Other Useful Resources for MAT 2026
| Particular | Direct Link |
|---|---|
| Best Books | Click to Download |
| Mock Test | Click to Download |
| Question Papers | Click to Download |
Mistakes to Avoid While Solving Sample Papers
Students often notice these errors only after making them, so it is worth reading this before you start.
- Do not begin full-length papers before you have covered most of the syllabus. Attempting papers blind can build bad habits around guessing and skipping that are hard to unlearn.
- Skipping the analysis phase is the most common mistake. The paper itself is not the learning, the review is. Students who solve a paper, check the score, and move on are not preparing, they are just practising being wrong faster.
- Do not ignore the GK section entirely. It does not count toward your percentile, true. But many B-schools review the GK score separately during shortlisting, and a very poor GK performance can quietly affect how your profile looks. Spend 10 to 12 minutes on it, not 25.

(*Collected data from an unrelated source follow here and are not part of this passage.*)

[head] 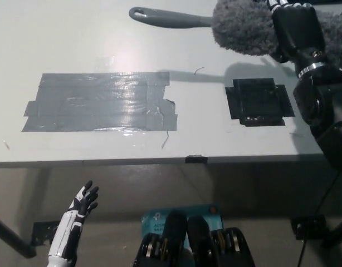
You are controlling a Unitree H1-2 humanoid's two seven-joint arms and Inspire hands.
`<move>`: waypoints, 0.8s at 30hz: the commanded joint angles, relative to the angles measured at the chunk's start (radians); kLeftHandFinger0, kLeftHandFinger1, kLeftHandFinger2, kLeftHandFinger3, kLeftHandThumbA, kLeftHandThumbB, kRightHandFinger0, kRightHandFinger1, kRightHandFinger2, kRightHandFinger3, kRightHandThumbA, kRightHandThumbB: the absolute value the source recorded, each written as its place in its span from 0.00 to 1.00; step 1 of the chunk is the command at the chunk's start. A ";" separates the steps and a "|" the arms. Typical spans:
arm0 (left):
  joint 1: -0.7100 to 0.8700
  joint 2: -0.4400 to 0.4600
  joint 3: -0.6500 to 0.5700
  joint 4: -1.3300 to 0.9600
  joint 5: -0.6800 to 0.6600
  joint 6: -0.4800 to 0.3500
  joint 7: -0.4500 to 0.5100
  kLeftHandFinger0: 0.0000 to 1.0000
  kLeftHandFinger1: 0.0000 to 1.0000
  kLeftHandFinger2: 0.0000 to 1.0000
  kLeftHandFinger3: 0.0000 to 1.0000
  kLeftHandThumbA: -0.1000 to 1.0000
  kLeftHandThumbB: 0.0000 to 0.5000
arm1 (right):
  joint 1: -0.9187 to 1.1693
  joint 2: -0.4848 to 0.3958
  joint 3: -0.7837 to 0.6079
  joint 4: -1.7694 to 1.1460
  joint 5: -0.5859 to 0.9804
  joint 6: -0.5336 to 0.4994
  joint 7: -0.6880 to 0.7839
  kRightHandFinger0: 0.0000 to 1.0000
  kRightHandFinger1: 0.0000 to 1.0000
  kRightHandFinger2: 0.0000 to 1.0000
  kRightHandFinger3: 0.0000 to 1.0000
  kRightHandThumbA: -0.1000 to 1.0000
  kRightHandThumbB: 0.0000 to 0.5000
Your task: A person hands a grey duster to the robot and the robot grabs it with its right hand and places it on the black marked spot infron tof it on the desk
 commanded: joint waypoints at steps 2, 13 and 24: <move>-0.012 0.012 -0.005 -0.037 0.007 -0.017 -0.010 0.99 1.00 1.00 1.00 0.97 0.24 | -0.024 -0.012 -0.017 0.021 0.010 -0.059 -0.051 0.00 0.44 0.93 0.83 0.00 0.44; -0.021 0.012 -0.003 -0.041 0.000 -0.006 -0.013 0.99 1.00 1.00 1.00 0.95 0.26 | -0.001 0.035 0.014 0.094 0.093 0.068 0.333 1.00 1.00 1.00 1.00 0.70 0.94; -0.033 0.015 0.002 -0.040 -0.001 -0.008 -0.014 0.98 1.00 1.00 1.00 0.94 0.27 | -0.009 -0.028 -0.018 -0.030 0.168 0.154 0.582 1.00 1.00 1.00 1.00 0.81 1.00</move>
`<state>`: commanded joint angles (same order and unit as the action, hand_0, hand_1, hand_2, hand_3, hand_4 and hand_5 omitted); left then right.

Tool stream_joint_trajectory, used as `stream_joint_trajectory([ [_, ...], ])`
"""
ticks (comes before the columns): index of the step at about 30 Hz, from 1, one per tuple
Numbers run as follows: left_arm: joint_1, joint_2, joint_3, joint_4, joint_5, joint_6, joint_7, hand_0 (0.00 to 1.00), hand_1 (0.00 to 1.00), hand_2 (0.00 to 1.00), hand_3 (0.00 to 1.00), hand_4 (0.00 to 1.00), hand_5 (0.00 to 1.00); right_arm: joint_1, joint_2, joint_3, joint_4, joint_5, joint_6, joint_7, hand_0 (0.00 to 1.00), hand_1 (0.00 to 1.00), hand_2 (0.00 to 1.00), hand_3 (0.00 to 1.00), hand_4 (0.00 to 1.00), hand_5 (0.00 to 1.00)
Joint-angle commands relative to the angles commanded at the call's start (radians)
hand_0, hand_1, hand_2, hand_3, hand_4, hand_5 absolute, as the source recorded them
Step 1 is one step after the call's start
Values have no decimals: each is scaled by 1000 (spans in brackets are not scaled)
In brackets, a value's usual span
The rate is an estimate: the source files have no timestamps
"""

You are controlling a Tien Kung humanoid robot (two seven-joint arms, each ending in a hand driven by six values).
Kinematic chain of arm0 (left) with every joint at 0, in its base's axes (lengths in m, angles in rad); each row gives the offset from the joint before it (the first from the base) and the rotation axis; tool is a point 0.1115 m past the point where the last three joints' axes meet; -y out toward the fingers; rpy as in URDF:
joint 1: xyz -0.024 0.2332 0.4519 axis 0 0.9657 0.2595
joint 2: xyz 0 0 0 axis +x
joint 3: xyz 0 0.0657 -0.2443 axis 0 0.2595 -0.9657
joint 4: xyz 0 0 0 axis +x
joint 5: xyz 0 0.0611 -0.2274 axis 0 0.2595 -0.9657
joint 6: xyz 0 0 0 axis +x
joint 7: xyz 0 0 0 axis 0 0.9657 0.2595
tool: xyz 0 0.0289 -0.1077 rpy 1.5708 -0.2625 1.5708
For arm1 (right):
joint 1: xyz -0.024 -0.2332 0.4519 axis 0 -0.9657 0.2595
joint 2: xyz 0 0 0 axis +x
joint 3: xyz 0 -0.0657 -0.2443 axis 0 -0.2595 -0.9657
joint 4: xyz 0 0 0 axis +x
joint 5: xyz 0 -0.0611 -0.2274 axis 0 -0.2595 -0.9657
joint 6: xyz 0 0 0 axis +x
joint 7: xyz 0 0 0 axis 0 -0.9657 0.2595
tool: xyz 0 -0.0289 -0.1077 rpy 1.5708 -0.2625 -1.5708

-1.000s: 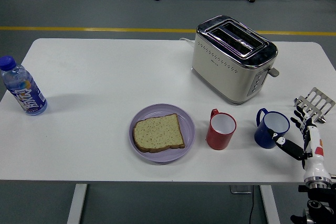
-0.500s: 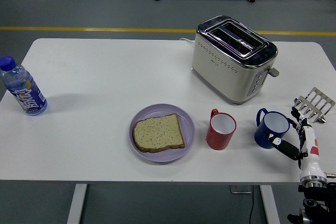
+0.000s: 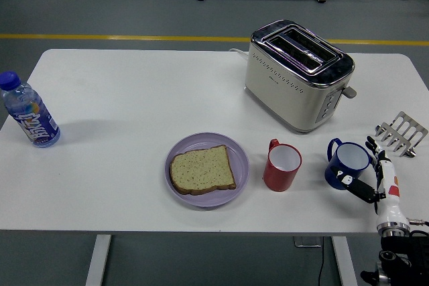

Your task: Pick up the cup,pour liquid into bread,place the cup on the desk

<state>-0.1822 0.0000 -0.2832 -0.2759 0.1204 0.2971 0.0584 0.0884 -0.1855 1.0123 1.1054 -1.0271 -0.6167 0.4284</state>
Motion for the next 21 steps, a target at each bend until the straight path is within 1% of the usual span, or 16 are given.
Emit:
stream_joint_trajectory([
  [11, -1, 0, -3, 0, 4, 0, 2, 682, 684, 698, 542, 256, 998, 28, 4, -31, -34, 16, 1, 1, 947, 848, 925, 944, 998, 108],
  [21, -2, 0, -7, -1, 10, 0, 6, 682, 684, 697, 543, 256, 998, 50, 9, -48, -67, 43, -19, 21, 944, 842, 923, 942, 998, 109],
])
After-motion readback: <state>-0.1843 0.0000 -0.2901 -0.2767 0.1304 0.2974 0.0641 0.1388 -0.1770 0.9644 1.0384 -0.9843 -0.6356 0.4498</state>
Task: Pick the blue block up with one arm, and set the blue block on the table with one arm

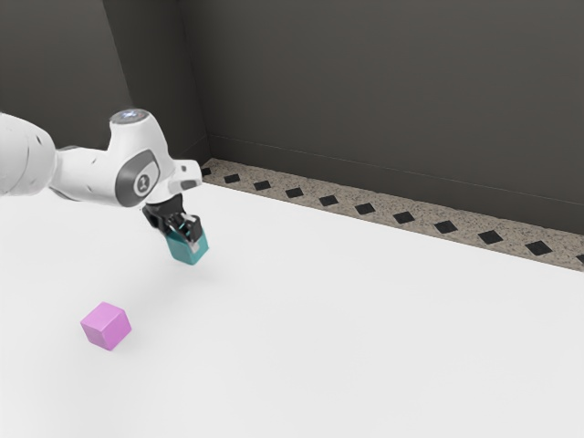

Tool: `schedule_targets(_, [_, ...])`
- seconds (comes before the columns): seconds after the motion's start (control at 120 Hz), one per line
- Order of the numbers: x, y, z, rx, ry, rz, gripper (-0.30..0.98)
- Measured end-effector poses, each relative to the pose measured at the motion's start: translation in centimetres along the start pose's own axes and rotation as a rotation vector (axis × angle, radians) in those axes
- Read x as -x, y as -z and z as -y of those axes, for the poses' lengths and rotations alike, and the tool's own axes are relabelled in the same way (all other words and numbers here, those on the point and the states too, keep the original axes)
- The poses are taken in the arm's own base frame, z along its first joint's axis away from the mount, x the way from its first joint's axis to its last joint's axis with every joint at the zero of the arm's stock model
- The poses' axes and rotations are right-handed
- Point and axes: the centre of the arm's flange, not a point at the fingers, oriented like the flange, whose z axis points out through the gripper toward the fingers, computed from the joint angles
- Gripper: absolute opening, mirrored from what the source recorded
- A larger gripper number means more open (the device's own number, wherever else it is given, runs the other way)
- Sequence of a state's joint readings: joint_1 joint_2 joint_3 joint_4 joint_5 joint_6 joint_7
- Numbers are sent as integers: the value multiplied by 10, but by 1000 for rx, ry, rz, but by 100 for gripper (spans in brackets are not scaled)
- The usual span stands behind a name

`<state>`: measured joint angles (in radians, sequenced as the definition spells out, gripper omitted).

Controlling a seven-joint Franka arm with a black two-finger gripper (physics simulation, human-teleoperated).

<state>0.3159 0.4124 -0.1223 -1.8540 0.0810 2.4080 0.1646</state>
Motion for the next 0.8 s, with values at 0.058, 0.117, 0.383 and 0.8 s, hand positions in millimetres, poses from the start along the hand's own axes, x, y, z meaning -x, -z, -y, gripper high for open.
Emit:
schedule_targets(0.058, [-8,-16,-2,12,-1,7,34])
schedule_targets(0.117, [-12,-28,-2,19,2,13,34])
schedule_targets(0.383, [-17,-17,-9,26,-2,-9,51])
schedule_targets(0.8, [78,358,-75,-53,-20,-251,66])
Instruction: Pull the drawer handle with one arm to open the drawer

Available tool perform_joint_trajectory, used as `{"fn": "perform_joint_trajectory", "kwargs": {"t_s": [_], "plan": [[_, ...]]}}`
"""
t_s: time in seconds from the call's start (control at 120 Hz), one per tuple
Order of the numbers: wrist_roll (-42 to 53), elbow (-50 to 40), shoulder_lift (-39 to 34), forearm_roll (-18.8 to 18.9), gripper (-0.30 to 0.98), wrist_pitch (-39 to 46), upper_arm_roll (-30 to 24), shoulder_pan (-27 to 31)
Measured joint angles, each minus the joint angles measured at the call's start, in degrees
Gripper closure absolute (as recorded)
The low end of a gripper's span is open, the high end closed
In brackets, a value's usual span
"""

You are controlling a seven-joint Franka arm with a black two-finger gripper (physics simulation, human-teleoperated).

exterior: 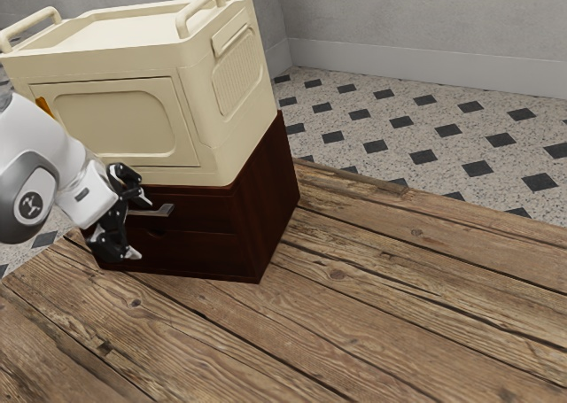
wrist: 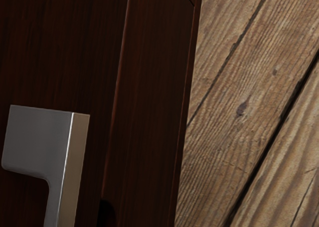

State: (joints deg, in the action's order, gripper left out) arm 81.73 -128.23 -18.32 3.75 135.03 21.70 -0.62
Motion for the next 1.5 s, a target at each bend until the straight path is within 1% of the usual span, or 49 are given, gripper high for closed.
{"fn": "perform_joint_trajectory", "kwargs": {"t_s": [0.092, 0.225, 0.267, 0.367, 0.483, 0.95, 1.133, 1.292, 1.392, 1.5], "plan": [[-0.1, 0.0, -0.1, -0.5, -0.11, 0.0, 0.0, 0.0], [0.2, -0.2, -0.6, -0.7, 0.11, 0.2, 0.0, -0.1], [0.2, -0.2, -0.8, -0.7, 0.16, 0.1, 0.0, -0.1], [0.3, -0.5, -1.0, -0.6, 0.18, 0.1, 0.0, 0.0], [0.4, -1.5, -2.3, -0.5, 0.23, -0.1, 0.0, 0.1], [0.5, -3.5, -5.0, -0.3, 0.26, -1.5, 0.0, 2.0], [0.5, -5.3, -6.3, -0.6, 0.19, -1.6, -0.3, 2.4], [0.5, -7.5, -8.8, -0.6, 0.17, -1.8, -0.7, 2.9], [0.1, -8.4, -9.6, -0.5, 0.17, -2.3, -3.3, 5.6], [-0.3, -9.3, -10.5, -0.4, 0.15, -2.7, -4.1, 6.5]]}}
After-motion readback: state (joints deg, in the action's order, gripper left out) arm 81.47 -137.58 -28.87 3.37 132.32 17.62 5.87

- Avoid using outdated sample papers, especially pre-2023 papers that may reflect an older question count or pattern. MAT has had some structural changes in recent years and earlier papers will not replicate the current experience accurately.
- In the early weeks of practice, go through solutions even for questions you answered correctly. Whether your reasoning was sound matters. You might have got to the right answer the slow way, and that compounds under time pressure.
FAQs on MAT Sample Papers 2026
Ques. How many sample papers should I solve before the exam?
Ans. A realistic target is 10 to 15 full-length papers, but the number matters less than what you do after each one. Ten well-analysed papers will do more than 25 papers rushed through without review.
Ques. Are previous year question papers enough, or do I need sample papers too?
Ans. Previous year papers are genuinely useful for understanding question style and topic trends. But since AIMA does not release official PYQs in bulk, sample papers built on previous year analysis fill the gap. Use both.
Ques. Where can I find reliable MAT 2026 sample papers?
Ans. Collegedunia offers full-length and section-wise papers based on the current AIMA pattern. You can also access the official mock test from the AIMA portal at mat.aima.in.
Ques. Should I start with subject-wise papers or full-length tests?
Ans. Start section-wise for the first week or two. This builds speed and confidence in individual areas. Move to full-length papers after that. Closer to the exam, full papers are the only mode that really simulates exam conditions.
Ques. Is there negative marking in MAT 2026?
Ans. Yes, 0.25 marks are deducted for every wrong answer across all five sections. Skip questions where you are not reasonably confident, especially in Mathematical Skills where wrong calculations can seem convincing.
Ques. The GK section does not count for percentile. Should I attempt it at all?
Ans. Attempt it, but do not spend more than 10 to 12 minutes on it. Many B-schools accepting MAT scores do look at sectional breakdowns. A completely blank GK section is avoidable. Skim through it at the end and mark the ones you are sure about.
Ques. How can I actually improve my MAT score through sample papers?
Ans. Keep an error log. Every wrong or skipped question goes into a notebook with the reason, whether it was a wrong concept, rushed reading, misread options, or time pressure. Review it weekly. Candidates who track errors and revisit those topics consistently tend to see the clearest score improvement over 4 to 6 weeks of practice.